When our daughter died, it was an unexpected thing. As word got out through us and through the grapevine that our daughter had died, the responses that we got from everyone were not always what we had expected.  Some of the people who we would have relied upon to be there when we were so broken and hurt were not there, and others who we had little or no expectation of stepped up and became our support system.  It was such a trying time, full of surprises and disappointment which I found so hard to cope with while our loss was so new.

In the weeks after our daughter’s death, it seemed that we were being left to our own devices.  Time began to move forward and everyone was getting back to their own routines and their daily concerns.  The calls to check in with us became fewer, our daughter came up less and less in the conversations we had with everyone; we were feeling very alone together in our grief.  I began to feel as though our daughter was becoming just another sad news story and that the depth of our pain and our anguish was simply lost on everyone but us.

I confess that I was very angry.  I was angry at God for taking my baby away.  I was angry at my doctors for not knowing about our daughter’s condition before she was born.  I was angry that our daughter died in spite of doing all the right things during her pregnancy.  I was angry at my mother for dying the year before and not being here for me when I needed her most.  I was angry that my father was out of town when our daughter was born and died.  I was angry at all of the stupid things the people closest to us chose to say (or not say) about our daughter’s death. I was angry at those who would not validate our loss as being worthy of feeling just complete and total devastation.  I was angry that my husband was not on the same page of grief that I was at any given time.  I was consumed by this unbridled anger which evolved quickly into resentment, making a curtain go up between me and everyone else.

At the time, of course I had no idea of the impact my curtain would have.  It was only a curtain, right?  I felt certain that if people really cared they would push the curtain aside and let me know that they remembered her, that they could see my pain, that they were there for me.  I certainly wasn’t going to tell them that I was desperate for them to do so!  I shouldn’t have to ask for compassionate help and understanding, should I?  I will squirrel myself away, wrapped snugly in my blanket of resentment and simply be angry at everyone for letting me down when they probably had no idea they had.

Today, I regret that I allowed others’ discomfort about child death be my guide for so long.  I wish I had been more forward in the year after her death in revealing that it is not unpleasant at all to talk about her and remember.  I wish I had let go of the anger and found a way to change the things that were bothering me.  I wish I had acted against the restraints I felt and brought our daughter into people’s awareness with remembrances and memorials. So many opportunities were missed.

Of course, there is no way to know if things truly would have been different had I been more assertive about my needs.  Who can say how much of a role my actions played in the scheme of things?  Was this lack of support really occurring or was it my perception?  Was it something that evolved because I became closed off or because those people were truly unable or unwilling to be there?

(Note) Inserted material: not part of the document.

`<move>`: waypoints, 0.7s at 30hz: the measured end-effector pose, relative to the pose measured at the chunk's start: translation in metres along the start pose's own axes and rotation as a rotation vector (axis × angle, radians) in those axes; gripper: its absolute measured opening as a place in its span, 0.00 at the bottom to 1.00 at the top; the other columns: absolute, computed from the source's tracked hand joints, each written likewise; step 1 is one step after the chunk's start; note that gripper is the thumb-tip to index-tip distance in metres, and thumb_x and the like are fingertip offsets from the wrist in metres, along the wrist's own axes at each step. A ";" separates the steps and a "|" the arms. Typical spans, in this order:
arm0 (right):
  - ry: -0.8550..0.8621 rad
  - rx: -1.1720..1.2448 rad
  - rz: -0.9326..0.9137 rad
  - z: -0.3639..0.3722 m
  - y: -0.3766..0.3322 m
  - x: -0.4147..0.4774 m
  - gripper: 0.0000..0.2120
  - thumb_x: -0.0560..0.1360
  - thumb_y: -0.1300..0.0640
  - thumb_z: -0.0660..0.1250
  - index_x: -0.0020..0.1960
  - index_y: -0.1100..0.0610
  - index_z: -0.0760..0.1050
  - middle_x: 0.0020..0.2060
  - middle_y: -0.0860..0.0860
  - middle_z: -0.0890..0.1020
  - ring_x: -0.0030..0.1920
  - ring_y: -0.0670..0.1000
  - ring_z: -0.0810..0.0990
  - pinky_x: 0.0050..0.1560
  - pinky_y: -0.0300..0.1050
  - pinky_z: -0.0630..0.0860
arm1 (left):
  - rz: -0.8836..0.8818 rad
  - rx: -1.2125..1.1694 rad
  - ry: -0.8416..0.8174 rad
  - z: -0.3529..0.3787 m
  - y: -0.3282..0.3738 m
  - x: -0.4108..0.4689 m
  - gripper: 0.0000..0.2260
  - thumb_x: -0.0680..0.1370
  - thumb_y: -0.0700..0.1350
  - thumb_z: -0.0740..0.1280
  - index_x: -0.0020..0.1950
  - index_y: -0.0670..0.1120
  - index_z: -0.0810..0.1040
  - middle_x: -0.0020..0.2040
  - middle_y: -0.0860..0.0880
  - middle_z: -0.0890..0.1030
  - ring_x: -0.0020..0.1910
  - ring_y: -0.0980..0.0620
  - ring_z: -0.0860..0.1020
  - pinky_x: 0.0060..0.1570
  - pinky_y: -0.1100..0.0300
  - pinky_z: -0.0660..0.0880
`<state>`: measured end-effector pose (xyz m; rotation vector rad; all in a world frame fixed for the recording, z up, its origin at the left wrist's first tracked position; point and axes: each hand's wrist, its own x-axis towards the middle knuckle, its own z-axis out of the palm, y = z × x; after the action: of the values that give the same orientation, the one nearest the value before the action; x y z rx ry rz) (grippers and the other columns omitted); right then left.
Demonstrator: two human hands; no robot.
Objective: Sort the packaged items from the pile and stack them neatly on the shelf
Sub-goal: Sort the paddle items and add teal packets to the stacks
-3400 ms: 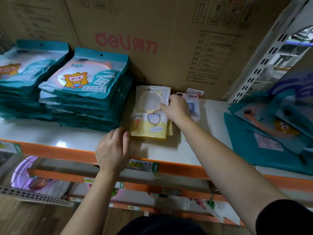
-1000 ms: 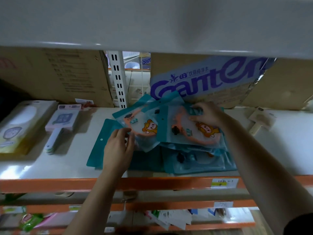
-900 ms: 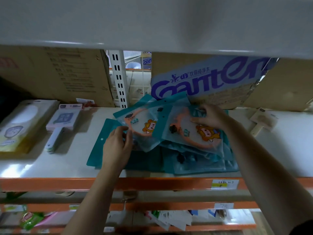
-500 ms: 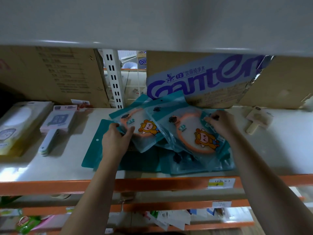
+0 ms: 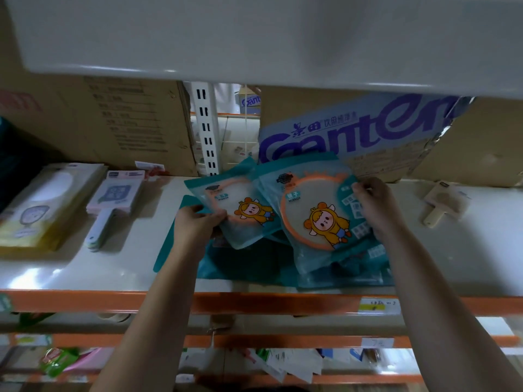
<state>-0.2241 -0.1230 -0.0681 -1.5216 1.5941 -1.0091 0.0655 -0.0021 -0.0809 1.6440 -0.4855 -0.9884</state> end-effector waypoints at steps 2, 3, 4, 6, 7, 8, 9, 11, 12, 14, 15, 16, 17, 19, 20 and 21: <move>-0.017 0.047 0.023 0.009 -0.005 -0.005 0.10 0.80 0.51 0.61 0.51 0.58 0.73 0.44 0.58 0.81 0.44 0.59 0.81 0.47 0.56 0.78 | 0.000 -0.027 -0.030 -0.015 0.005 -0.002 0.04 0.78 0.36 0.67 0.52 0.42 0.76 0.48 0.44 0.81 0.43 0.50 0.80 0.40 0.59 0.78; -0.033 0.062 0.029 0.015 -0.008 -0.009 0.10 0.80 0.51 0.61 0.50 0.58 0.73 0.43 0.58 0.81 0.43 0.58 0.81 0.45 0.54 0.78 | 0.002 -0.013 -0.031 -0.023 0.006 -0.001 0.03 0.79 0.38 0.66 0.52 0.42 0.76 0.48 0.44 0.81 0.44 0.50 0.80 0.42 0.58 0.78; -0.049 0.087 0.039 0.021 -0.011 -0.012 0.09 0.81 0.53 0.61 0.50 0.58 0.74 0.42 0.57 0.81 0.43 0.57 0.81 0.42 0.50 0.76 | 0.004 0.021 -0.025 -0.033 0.006 0.001 0.02 0.79 0.39 0.66 0.51 0.44 0.77 0.49 0.44 0.81 0.46 0.49 0.80 0.45 0.55 0.79; -0.092 0.164 0.059 0.034 -0.017 -0.019 0.07 0.82 0.55 0.60 0.49 0.58 0.74 0.43 0.54 0.81 0.44 0.55 0.81 0.43 0.47 0.76 | 0.011 0.082 0.002 -0.052 0.006 0.005 0.02 0.79 0.40 0.65 0.49 0.47 0.77 0.49 0.45 0.80 0.49 0.47 0.79 0.52 0.47 0.78; -0.115 0.190 0.059 0.041 -0.019 -0.023 0.07 0.82 0.56 0.60 0.50 0.58 0.75 0.44 0.54 0.82 0.46 0.55 0.81 0.46 0.48 0.78 | 0.018 0.095 0.021 -0.062 0.006 0.006 0.03 0.79 0.41 0.65 0.51 0.46 0.78 0.49 0.44 0.81 0.50 0.46 0.79 0.54 0.46 0.78; -0.129 0.200 0.058 0.048 -0.021 -0.025 0.07 0.81 0.55 0.61 0.52 0.58 0.75 0.46 0.55 0.82 0.48 0.56 0.82 0.50 0.52 0.79 | 0.029 0.105 0.032 -0.071 0.006 0.007 0.04 0.80 0.41 0.65 0.52 0.45 0.78 0.49 0.44 0.81 0.50 0.45 0.79 0.54 0.46 0.78; -0.135 0.200 0.060 0.055 -0.023 -0.028 0.08 0.80 0.53 0.62 0.53 0.56 0.76 0.49 0.54 0.83 0.50 0.56 0.82 0.54 0.55 0.79 | 0.045 0.123 0.036 -0.080 0.005 0.008 0.05 0.80 0.42 0.64 0.53 0.44 0.78 0.48 0.43 0.81 0.49 0.45 0.80 0.52 0.46 0.78; -0.135 0.238 0.068 0.069 -0.032 -0.035 0.08 0.80 0.52 0.62 0.55 0.53 0.76 0.51 0.53 0.83 0.52 0.55 0.82 0.57 0.56 0.78 | 0.088 0.173 0.045 -0.098 0.005 0.011 0.05 0.81 0.43 0.62 0.51 0.45 0.76 0.48 0.41 0.81 0.49 0.41 0.80 0.52 0.43 0.77; -0.139 0.272 0.069 0.078 -0.039 -0.040 0.06 0.81 0.55 0.62 0.55 0.53 0.76 0.51 0.52 0.83 0.52 0.54 0.82 0.56 0.54 0.78 | 0.106 0.175 0.053 -0.107 0.005 0.013 0.05 0.82 0.44 0.61 0.52 0.45 0.76 0.49 0.41 0.81 0.50 0.40 0.80 0.53 0.42 0.78; -0.149 0.329 0.070 0.097 -0.053 -0.052 0.06 0.82 0.58 0.60 0.53 0.52 0.76 0.50 0.52 0.83 0.50 0.52 0.82 0.51 0.50 0.78 | 0.135 0.167 0.053 -0.128 0.006 0.019 0.08 0.83 0.45 0.60 0.56 0.43 0.76 0.49 0.42 0.81 0.51 0.41 0.81 0.53 0.41 0.78; -0.150 0.350 0.068 0.107 -0.062 -0.060 0.07 0.82 0.58 0.60 0.53 0.52 0.76 0.49 0.52 0.83 0.48 0.51 0.83 0.49 0.48 0.78 | 0.152 0.171 0.045 -0.139 0.008 0.022 0.10 0.83 0.47 0.60 0.56 0.43 0.76 0.49 0.42 0.82 0.50 0.41 0.81 0.52 0.41 0.79; -0.142 0.369 0.061 0.117 -0.069 -0.068 0.07 0.82 0.59 0.59 0.52 0.53 0.76 0.48 0.52 0.83 0.47 0.50 0.83 0.47 0.47 0.77 | 0.174 0.180 0.032 -0.150 0.011 0.025 0.10 0.83 0.48 0.60 0.55 0.43 0.76 0.49 0.42 0.82 0.49 0.42 0.81 0.52 0.40 0.79; -0.124 0.379 0.050 0.129 -0.077 -0.077 0.08 0.82 0.59 0.59 0.51 0.53 0.76 0.47 0.51 0.83 0.46 0.49 0.83 0.46 0.46 0.77 | 0.197 0.192 0.025 -0.163 0.013 0.029 0.09 0.83 0.49 0.61 0.53 0.44 0.76 0.49 0.42 0.82 0.48 0.42 0.81 0.51 0.40 0.79; -0.068 0.394 0.049 0.155 -0.091 -0.095 0.09 0.82 0.60 0.59 0.48 0.52 0.76 0.45 0.50 0.83 0.44 0.48 0.82 0.46 0.45 0.77 | 0.254 0.217 0.024 -0.188 0.020 0.036 0.08 0.83 0.48 0.61 0.53 0.44 0.75 0.48 0.42 0.81 0.47 0.42 0.81 0.47 0.43 0.79; -0.041 0.415 0.058 0.168 -0.096 -0.104 0.09 0.82 0.60 0.59 0.47 0.53 0.76 0.44 0.50 0.83 0.42 0.47 0.82 0.45 0.45 0.77 | 0.288 0.231 0.024 -0.202 0.023 0.041 0.08 0.83 0.47 0.61 0.54 0.44 0.74 0.48 0.43 0.81 0.47 0.43 0.81 0.45 0.45 0.79; -0.017 0.435 0.070 0.181 -0.100 -0.112 0.09 0.82 0.60 0.59 0.46 0.53 0.76 0.43 0.50 0.82 0.40 0.46 0.82 0.45 0.45 0.77 | 0.315 0.245 0.022 -0.215 0.027 0.045 0.08 0.83 0.46 0.60 0.55 0.43 0.74 0.48 0.43 0.81 0.46 0.45 0.80 0.43 0.48 0.78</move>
<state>-0.0107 -0.0235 -0.0636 -1.1661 1.2985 -1.2061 0.2686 0.0835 -0.0617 1.7245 -0.8496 -0.6965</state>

Part of healing after my loss has been to let go of so many things, and one of those things I am working on now is the anger and the blame I have placed, deserving or not, on those who did not provide the support that I needed.  I have chosen to release this burden from my heart and forgive.  I forgive myself for harboring so much anger and resentment for so long.  But more importantly, I forgive each and every single person who I felt disappointed by.  I never really allowed them to own this, they were never let in on it.  And so, I must be fair and find peace in choosing to simply let it go.

This journey on the path of grief has taught me so many things.  Today, my lesson is to  acknowledge that this path is actually a two way street.